* [TASK TO COMPLETE]:
When you reach the line containing "If any black left gripper" in the entries below, please begin setting down lines exactly, stop only after the last one, and add nothing else.

DATA UNDER STUDY START

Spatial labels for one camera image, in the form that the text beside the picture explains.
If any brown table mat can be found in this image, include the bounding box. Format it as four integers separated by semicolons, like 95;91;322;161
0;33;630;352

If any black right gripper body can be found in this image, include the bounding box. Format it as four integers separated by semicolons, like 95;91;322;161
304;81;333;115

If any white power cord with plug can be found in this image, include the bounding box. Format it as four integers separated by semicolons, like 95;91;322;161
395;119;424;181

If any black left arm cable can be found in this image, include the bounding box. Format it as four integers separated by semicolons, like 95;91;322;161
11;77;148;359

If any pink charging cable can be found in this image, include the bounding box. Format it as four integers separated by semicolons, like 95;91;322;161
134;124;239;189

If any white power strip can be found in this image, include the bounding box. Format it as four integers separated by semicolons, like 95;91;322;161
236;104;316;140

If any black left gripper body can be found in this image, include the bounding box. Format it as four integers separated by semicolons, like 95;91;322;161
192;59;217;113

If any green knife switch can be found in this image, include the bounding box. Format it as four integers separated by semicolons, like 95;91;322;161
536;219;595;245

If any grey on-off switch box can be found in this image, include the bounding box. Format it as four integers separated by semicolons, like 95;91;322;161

DATA UNDER STUDY END

* [TASK OUTPUT]:
If any black left gripper body can be found in this image, include the bounding box. Format it as four integers separated by semicolons, like 95;91;322;161
192;59;217;113

If any green knife switch can be found in this image, include the bounding box. Format it as four integers separated by semicolons, like 95;91;322;161
536;219;595;245

If any grey on-off switch box can be found in this image, include the bounding box. Format it as four integers separated by semicolons, like 95;91;322;161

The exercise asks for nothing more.